Though the specific mechanisms underlying this shift in extracellular space and enhanced glymphatic flux through the brain during sleep are yet to be elucidated, this system suggests a novel mechanism in how sleep may act to rejuvenate the mind. This finding is augmented by the further discovery that glymphatic clearance is dependent on the widespread activity of noradrenergic receptors, major regulators of sleep and awake states. This synchrony strongly suggests the involvement of astrocytes in maintaining homeostasis both in the stark shift from sleep to awake and perhaps also in other behavioral states [31•, 32•]. In this, it appears that astrocytes coordinate the cortex to balance behavioral needs with long-term homeostasis in response to environmental demands.

Shifting States: Neuromodulators

While the above has focused on the need for sleep to restore homeostasis and the potential roles for astrocytic activity within this system, the capacity of the brain to balance accumulated sleep pressure and the need for long-term homeostasis with shifting behavioral priorities require the overarching control of neuromodulatory systems. Over the past several decades, extensive literature has identified a diverse array of neuromodulators in regulating sleep and different behavioral states, including norepinephrine, serotonin, dopamine, acetylcholine, histamine, orexin (hypocretin), and others [33]. While each of these transmitters plays a distinct role in driving wakefulness, and disruption to individual systems can cause compensatory changes in others to maintain normal function, norepinephrine’s (NE) known role in altering sleep/wake cycles [34], glymphatic activity [30], astrocytic responses [1, 2], and plasticity make it of particular interest for understanding the potential role of astrocytes in responding to changes in behavioral state.

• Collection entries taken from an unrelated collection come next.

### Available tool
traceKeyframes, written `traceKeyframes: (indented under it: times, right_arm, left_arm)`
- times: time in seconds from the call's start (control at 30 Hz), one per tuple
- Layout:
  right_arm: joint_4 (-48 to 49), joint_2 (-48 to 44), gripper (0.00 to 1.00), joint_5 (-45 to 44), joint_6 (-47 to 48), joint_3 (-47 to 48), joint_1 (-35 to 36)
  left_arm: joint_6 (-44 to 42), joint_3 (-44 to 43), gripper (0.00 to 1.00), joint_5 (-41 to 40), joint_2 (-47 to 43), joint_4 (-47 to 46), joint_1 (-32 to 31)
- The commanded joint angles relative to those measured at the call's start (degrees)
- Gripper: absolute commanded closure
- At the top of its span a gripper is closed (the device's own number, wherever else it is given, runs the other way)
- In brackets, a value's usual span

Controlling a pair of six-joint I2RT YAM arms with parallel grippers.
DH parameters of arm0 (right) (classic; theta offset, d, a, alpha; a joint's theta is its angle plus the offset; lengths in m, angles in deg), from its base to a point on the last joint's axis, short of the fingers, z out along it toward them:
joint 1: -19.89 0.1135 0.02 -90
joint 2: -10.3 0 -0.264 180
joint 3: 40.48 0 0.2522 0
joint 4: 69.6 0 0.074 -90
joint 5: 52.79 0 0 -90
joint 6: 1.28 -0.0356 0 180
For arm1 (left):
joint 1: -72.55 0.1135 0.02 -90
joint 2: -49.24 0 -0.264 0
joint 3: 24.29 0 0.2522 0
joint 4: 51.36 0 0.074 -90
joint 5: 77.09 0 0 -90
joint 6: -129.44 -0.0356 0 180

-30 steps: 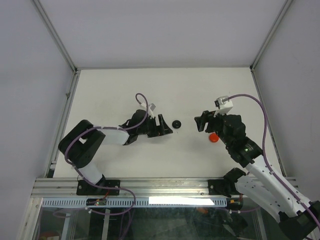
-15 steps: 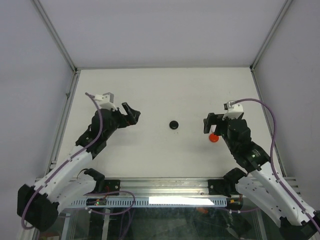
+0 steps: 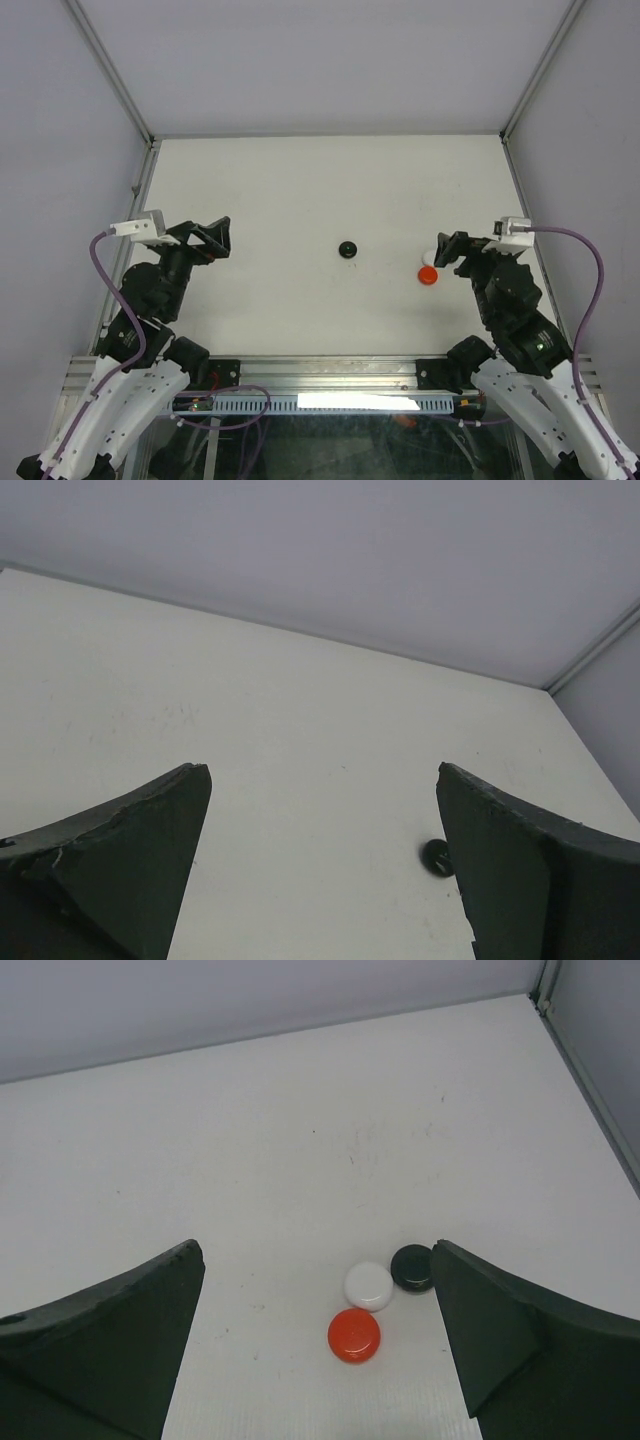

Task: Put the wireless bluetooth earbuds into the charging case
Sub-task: Reset both arms

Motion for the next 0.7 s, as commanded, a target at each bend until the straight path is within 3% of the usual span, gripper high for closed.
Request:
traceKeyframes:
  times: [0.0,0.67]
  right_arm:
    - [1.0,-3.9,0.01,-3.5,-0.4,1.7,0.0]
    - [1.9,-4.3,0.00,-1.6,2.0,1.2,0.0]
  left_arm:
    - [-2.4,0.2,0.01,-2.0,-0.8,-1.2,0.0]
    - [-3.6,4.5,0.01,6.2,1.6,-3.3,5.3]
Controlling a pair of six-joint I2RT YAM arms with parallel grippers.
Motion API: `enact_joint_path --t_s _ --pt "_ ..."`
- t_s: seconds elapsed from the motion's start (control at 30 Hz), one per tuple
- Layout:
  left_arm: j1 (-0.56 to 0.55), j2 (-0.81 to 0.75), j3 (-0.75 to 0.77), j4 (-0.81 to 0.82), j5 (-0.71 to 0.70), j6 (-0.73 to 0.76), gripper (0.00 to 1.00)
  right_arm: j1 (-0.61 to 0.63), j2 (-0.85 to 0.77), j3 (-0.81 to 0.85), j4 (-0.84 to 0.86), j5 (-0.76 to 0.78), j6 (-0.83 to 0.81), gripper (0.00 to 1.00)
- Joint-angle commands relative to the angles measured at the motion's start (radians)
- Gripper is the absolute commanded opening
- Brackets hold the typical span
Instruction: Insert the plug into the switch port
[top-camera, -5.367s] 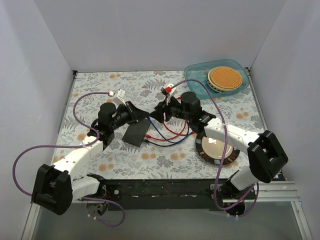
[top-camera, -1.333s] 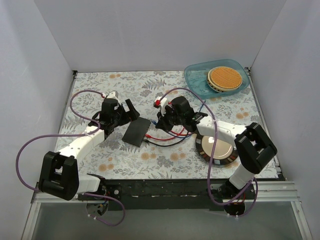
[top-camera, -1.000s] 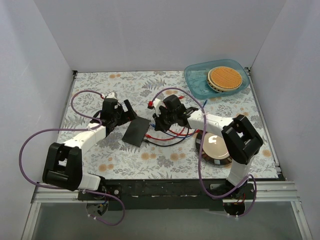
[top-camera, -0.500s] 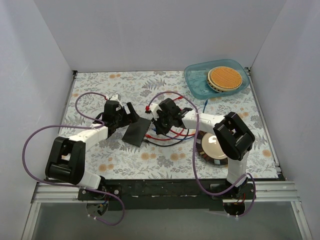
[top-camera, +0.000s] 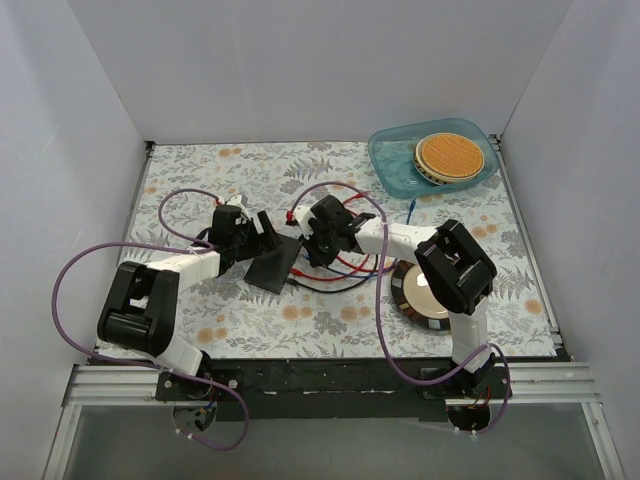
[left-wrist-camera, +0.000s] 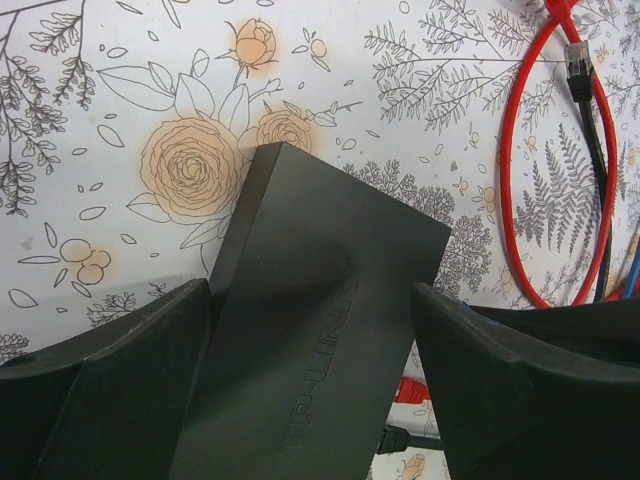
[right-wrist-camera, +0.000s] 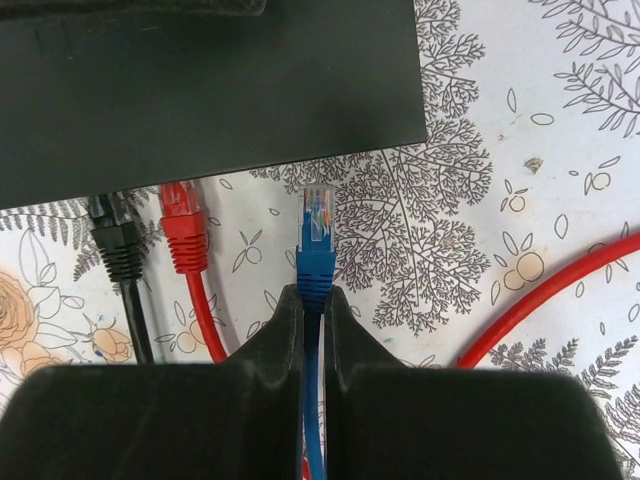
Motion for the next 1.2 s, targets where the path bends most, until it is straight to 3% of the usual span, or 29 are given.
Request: enact_joint_path --t_s 0.0,1.17 --pt "0.004 0.002 -0.018 0.031 0.035 0.006 0.8 0.021 0.026 0.063 -0.056 0.01 -0.018 0.01" --pt "0.004 -0.006 -0.053 0.069 0.17 -0.036 0.79 0.075 0.122 0.223 -0.267 0.107 0.059 0.01"
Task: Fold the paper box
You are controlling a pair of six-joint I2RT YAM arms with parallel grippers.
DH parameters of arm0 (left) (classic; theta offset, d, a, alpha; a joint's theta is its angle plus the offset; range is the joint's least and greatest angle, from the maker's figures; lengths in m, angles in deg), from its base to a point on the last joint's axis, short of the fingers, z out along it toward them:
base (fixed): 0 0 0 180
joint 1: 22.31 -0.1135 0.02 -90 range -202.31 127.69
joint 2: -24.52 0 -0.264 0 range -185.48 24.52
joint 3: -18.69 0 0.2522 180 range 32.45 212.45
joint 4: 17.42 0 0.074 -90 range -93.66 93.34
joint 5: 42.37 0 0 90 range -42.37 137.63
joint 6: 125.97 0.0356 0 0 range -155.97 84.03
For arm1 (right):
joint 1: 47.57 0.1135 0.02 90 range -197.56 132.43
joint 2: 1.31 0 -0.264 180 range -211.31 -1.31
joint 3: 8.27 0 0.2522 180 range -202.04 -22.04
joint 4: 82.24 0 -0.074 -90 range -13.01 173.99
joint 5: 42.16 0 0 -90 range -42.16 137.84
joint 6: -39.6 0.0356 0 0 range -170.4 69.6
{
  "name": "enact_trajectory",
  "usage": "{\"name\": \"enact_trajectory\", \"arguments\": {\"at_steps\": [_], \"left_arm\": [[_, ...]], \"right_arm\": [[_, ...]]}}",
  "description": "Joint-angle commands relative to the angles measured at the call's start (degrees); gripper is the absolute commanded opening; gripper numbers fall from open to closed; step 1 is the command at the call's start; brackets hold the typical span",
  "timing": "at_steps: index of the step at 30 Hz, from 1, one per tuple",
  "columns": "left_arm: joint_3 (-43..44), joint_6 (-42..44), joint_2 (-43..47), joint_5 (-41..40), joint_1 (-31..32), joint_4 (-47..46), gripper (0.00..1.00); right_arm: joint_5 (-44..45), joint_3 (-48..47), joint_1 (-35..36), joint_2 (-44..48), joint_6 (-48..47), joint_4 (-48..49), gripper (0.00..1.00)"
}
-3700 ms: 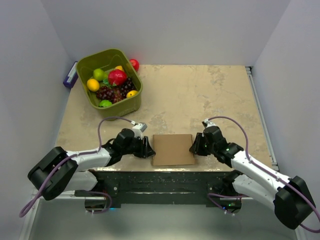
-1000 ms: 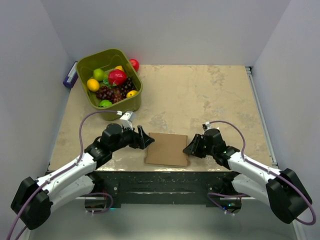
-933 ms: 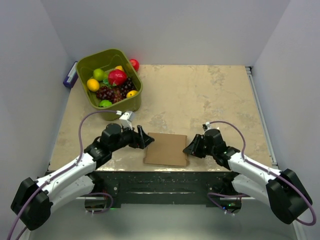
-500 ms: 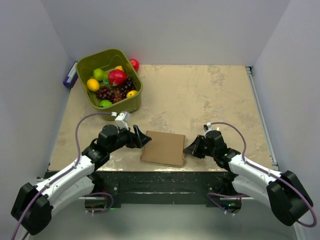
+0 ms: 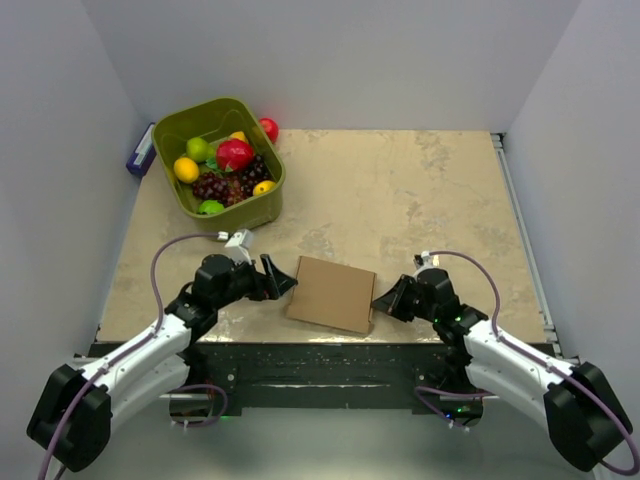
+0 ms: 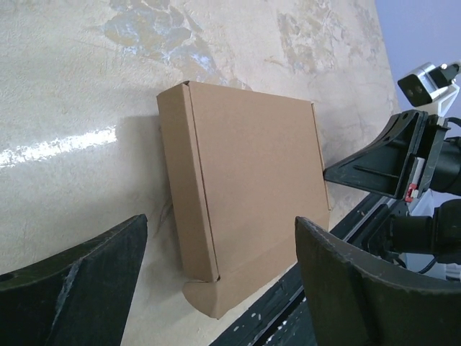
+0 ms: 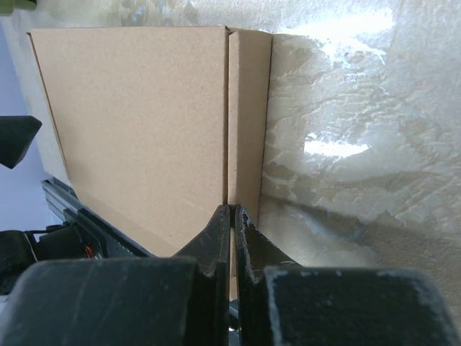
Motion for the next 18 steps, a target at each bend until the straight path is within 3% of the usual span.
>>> {"name": "enact_trajectory", "arguments": {"at_steps": [1, 18], "left_arm": [[-1.99, -2.47, -1.78, 4.32, -1.26, -7.62, 0.87], [-1.91, -3.26, -16.97, 10.39, -1.44, -20.63, 0.84]], "right_arm": [[1.84, 3.20, 0.00, 2.08, 1.27, -4.35, 0.00], [2.63, 2.15, 0.00, 2.08, -0.13, -5.67, 0.00]]}}
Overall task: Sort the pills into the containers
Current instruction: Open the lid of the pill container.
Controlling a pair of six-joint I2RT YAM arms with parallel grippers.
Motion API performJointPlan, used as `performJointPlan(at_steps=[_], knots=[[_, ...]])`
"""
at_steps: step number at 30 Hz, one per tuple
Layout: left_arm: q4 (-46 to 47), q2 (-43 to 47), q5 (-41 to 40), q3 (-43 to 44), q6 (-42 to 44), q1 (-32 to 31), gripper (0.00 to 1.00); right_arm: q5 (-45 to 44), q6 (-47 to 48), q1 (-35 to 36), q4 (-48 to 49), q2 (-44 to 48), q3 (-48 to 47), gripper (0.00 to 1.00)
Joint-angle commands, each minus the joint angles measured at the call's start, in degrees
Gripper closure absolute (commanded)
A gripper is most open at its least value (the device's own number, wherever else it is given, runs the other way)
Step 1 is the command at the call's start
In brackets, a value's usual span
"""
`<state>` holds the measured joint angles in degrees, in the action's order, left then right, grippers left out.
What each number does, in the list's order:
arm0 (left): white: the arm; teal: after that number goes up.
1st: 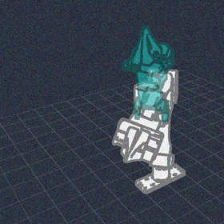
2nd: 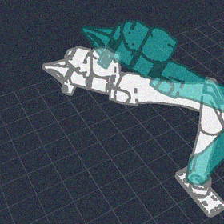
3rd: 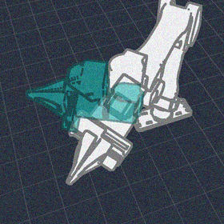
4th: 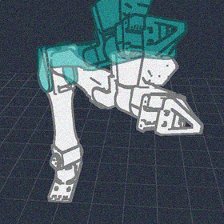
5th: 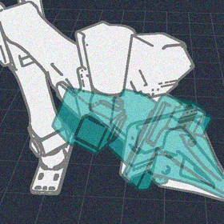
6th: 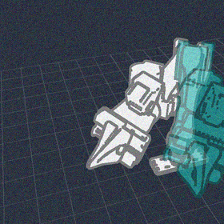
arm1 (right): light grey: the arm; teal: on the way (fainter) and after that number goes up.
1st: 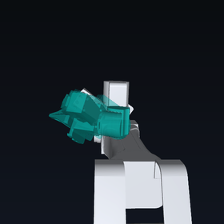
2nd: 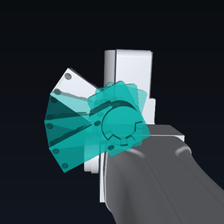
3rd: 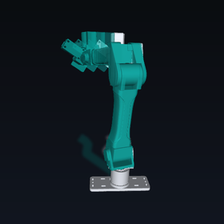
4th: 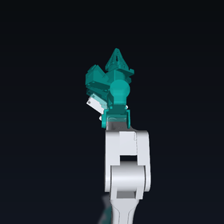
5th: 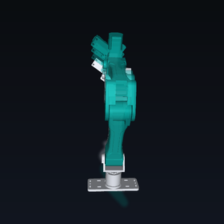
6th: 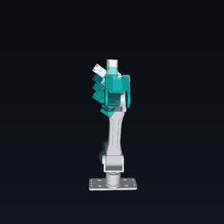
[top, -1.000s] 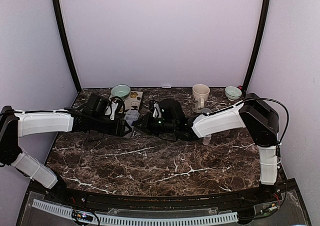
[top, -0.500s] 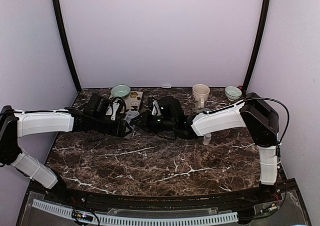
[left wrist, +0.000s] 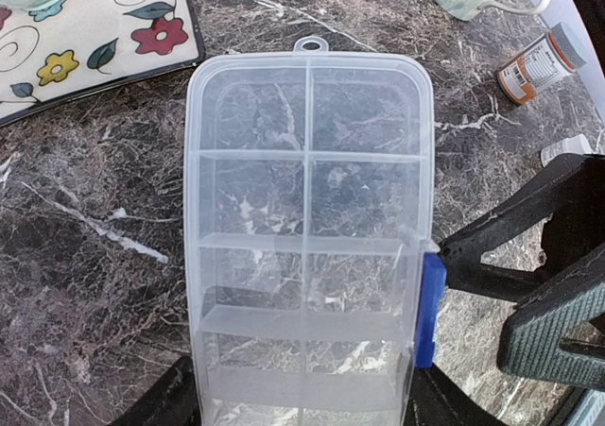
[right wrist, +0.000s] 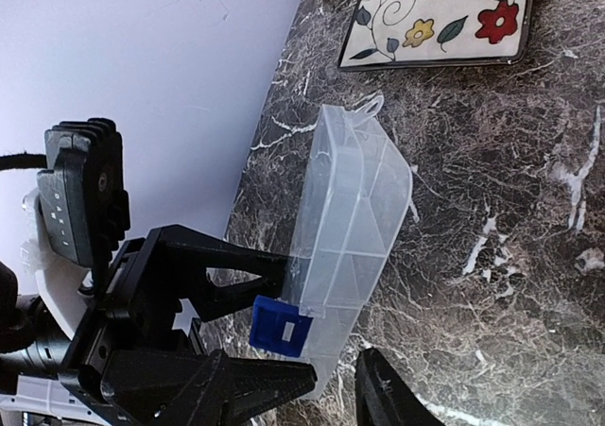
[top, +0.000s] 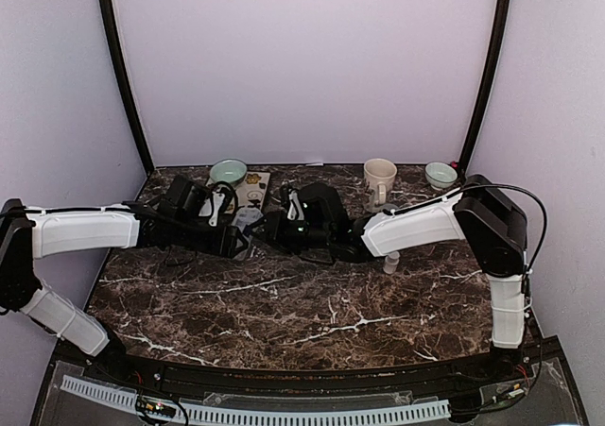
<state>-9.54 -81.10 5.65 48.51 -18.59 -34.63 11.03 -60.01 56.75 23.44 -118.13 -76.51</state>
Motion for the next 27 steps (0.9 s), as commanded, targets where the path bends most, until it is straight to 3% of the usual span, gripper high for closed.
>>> performJointPlan(at_steps=[1,27], knots=[[-1.51,0.89,-1.99,1.55,1.1,-0.26,0.64,-0.89,1.4,0.55,-0.31,0.33,-1.46,0.54],[-8.06,-4.68,-18.77,7.97,2.66,-7.37,0.64,-2.92,4.37,1.22,-12.82,-1.63,-9.0,0.56]])
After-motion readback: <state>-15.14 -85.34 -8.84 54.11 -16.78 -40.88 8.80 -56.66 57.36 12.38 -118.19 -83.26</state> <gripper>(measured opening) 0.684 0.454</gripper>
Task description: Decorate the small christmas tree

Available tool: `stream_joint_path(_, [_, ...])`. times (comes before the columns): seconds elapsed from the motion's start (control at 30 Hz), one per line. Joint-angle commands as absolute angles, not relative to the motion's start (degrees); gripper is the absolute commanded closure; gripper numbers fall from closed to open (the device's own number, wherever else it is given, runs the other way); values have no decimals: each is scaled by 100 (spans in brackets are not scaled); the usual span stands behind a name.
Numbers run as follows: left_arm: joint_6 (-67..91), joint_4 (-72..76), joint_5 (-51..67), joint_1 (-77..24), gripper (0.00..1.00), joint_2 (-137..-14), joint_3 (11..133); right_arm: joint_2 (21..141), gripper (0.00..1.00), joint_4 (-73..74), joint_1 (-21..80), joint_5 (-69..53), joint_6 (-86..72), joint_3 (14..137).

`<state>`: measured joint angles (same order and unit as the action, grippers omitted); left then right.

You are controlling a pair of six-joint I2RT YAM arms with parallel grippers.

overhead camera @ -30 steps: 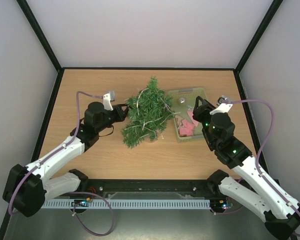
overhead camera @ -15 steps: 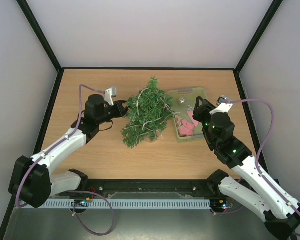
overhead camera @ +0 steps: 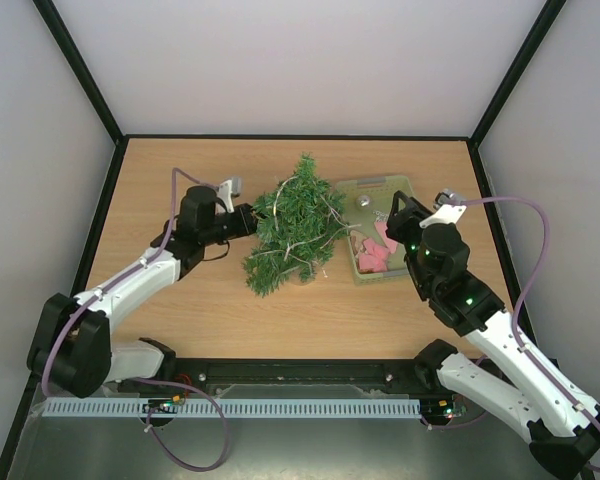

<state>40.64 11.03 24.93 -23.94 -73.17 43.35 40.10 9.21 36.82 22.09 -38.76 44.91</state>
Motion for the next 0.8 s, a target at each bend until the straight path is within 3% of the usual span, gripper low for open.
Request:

NE is involved in diverse processes from driving wakefulness, resetting networks to rapidly attend to sudden unexpected events, and laying the foundation for plasticity and long-term behavioral adaptation. Cortical NE is released by projections from the locus coeruleus (LC), a small nucleus in the pons that consists of only 20–50,000 neurons in the human brain [35]. LC release is achieved largely via non-junctional varicosities, or en passant synapses, with as few as 10 % of release sites being associated with traditional synaptic contacts [36]. This arrangement facilitates the ability of NE to drive changes across broad swathes of cortex and multiple cell types through volume transmission. Firing of the LC is associated both with changes in basal excitatory tone as well as global responses to sudden environmental challenges and behaviorally relevant stimuli [37]. To accomplish this, the LC engages in two distinct modes of firing: tonic firing (0.1–5 Hz), which drives wakefulness and arousal, and phasic bursts of two to three action potentials (10–20 Hz), which occurs in response to top-down attentional modulation as well as novel, salient, or polymodal sensory stimuli [38]. Through these two firing modes, the LC is able to maintain attentional circuits needed for working memory and unimodal sensory processing, while facilitating shifts in connectivity and narrow enhancement of strong stimuli needed to encode important behavioral stimuli and integrate polymodal sensory information [38, 39, 40].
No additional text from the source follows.